Azure cookbook uses a network share
Hello :wave:
It was reported that our Azure cookbook uses a network share, which is unsupported by our storage backend[^1] and possibly corrupts DBs.
Could we change the cookbook to either use a non-network type of disk, or to warn users of the corruption risk with this setup?
User report:
The Meilisarch Website provides a one click deployment ARM template in the documentation here:
https://www.meilisearch.com/docs/learn/cookbooks/azure
So you might also want to change the storage type there or warn users.
[^1]: Do not use LMDB databases on remote filesystems (source)
Thanks for reporting this, @dureuill!
This was originally authored by someone from Microsoft's team, if I understand correctly, and at the moment we have no experts familiar with Azure in the team. @tpayet, do you think you could get in touch with the original author and see if they'd be interested in updating this guide?
Hello it appears more people are affected https://github.com/meilisearch/meilisearch/issues/4274
If we're not able to update the guide, should we remove it and instead put a warning that Meilisearch has been unreliable on Azure, with a link to some of the issues including this one? This would prevent more users from encountering the issue by following our guide.
As for writing a new guide, I suppose we could ask the community for its input, with the added constraint that the disk should not be "exotic".
@cmaneu, if I remember correctly, you were the one writing that Azure cookbook 😁 Could you help us update it, as we do not have much expertise with Azure 😬 ?
Hello @tpayet and team, I would love to help you update the Azure cookbook to ensure it runs smoothly 😉.
To pick the best solution, I need to understand a bit more the disk requirements (I'm not familiar with LMDB internals). In Azure, most of the permanent storage happens to be through a kind of network. We have attached storage, but only on VMs (which needs maintenance over PaaS services).
We can work via this issue or setup a quick meeting, as you prefer.
Hello @cmaneu!
Thanks for lending us a hand, much appreciated!
Perhaps we can start by trying to clarify your questions here and see if we can give you all the information you need asynchronously?
@dureuill, would you be able to give a bit more detail on what exactly makes LMDB incompatible with network shares? Are there any workarounds you are aware of?
Hey y'all,
Basically, the only « official » information we have is this one:
Do not use LMDB databases on remote filesystems, even between processes on the same host.

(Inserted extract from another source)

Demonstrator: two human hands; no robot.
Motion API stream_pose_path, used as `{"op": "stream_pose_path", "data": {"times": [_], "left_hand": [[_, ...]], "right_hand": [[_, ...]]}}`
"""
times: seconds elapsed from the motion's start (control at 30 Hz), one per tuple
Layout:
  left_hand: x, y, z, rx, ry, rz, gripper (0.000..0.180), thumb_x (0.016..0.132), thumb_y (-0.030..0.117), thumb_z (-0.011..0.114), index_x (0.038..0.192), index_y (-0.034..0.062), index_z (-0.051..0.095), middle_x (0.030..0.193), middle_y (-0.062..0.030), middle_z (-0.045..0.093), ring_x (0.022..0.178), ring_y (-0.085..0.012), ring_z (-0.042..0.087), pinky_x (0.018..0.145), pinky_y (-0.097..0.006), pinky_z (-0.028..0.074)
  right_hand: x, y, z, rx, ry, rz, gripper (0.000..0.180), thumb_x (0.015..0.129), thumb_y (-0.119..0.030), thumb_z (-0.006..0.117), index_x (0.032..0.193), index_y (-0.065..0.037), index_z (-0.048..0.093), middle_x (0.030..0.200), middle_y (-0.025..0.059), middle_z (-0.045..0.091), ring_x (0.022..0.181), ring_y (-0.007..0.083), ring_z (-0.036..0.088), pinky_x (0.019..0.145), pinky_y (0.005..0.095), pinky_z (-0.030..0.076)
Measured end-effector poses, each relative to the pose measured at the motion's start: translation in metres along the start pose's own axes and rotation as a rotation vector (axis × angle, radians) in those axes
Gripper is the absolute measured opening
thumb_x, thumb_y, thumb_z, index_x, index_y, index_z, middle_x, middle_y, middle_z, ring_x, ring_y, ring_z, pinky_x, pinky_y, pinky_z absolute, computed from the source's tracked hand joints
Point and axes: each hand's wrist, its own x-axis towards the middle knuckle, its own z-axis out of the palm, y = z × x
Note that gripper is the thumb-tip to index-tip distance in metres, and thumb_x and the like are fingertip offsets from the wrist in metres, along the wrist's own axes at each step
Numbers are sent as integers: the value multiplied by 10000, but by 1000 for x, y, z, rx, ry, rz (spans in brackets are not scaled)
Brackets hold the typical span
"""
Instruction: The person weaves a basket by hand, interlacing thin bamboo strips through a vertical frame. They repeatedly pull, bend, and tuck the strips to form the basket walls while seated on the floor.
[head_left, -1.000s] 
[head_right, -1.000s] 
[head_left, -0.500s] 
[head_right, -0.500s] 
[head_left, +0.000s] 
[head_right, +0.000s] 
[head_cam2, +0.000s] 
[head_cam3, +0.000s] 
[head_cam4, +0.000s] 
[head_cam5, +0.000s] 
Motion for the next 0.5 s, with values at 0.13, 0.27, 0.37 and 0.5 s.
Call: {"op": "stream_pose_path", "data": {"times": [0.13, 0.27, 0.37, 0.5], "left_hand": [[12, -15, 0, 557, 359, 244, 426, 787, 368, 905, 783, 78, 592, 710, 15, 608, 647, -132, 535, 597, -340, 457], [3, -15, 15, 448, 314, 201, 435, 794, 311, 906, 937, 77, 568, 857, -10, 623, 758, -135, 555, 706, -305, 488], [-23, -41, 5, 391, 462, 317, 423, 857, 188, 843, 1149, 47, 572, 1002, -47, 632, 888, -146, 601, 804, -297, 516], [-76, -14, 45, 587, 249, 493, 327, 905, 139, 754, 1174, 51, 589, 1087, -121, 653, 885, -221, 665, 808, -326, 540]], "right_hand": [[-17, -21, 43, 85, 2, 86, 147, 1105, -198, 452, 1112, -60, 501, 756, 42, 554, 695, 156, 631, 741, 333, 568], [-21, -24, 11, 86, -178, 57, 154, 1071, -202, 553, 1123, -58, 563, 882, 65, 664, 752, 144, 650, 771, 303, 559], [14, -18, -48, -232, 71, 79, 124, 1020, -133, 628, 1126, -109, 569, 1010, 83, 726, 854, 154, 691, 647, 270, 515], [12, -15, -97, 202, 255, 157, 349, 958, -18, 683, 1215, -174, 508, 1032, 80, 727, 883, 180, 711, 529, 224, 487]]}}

This breaks flock() on some OSes, possibly memory map sync, and certainly sync between programs on different hosts.
Which comes from here.
Howard Chu often answered questions about it on Twitter, and I don't think I've seen a single network disk working correctly with LMDB. But sadly, his account got banned, so I can't really search for tweets about Azure that would highlight the issue they have already encountered.
So, overall, I would say the only thing we know is that LMDB requires an actual disk and not a virtualized or network disk.
@cmaneu I'm really struggling to find information about disks on the Azure website (I even contacted the sales service, who didn't know what kind of disk each plan uses). Thus, I was wondering, can you 100% confirm that the basic B2/B3 plans come with a network disk and that none of the plans listed here works? :pleading_face:
Taking a step further, I'm not Howard, but my understanding is that correctly implementing memory mapping and file locking on network filesystems is also very hard, if possible. This is because these APIs are not designed with the network in mind.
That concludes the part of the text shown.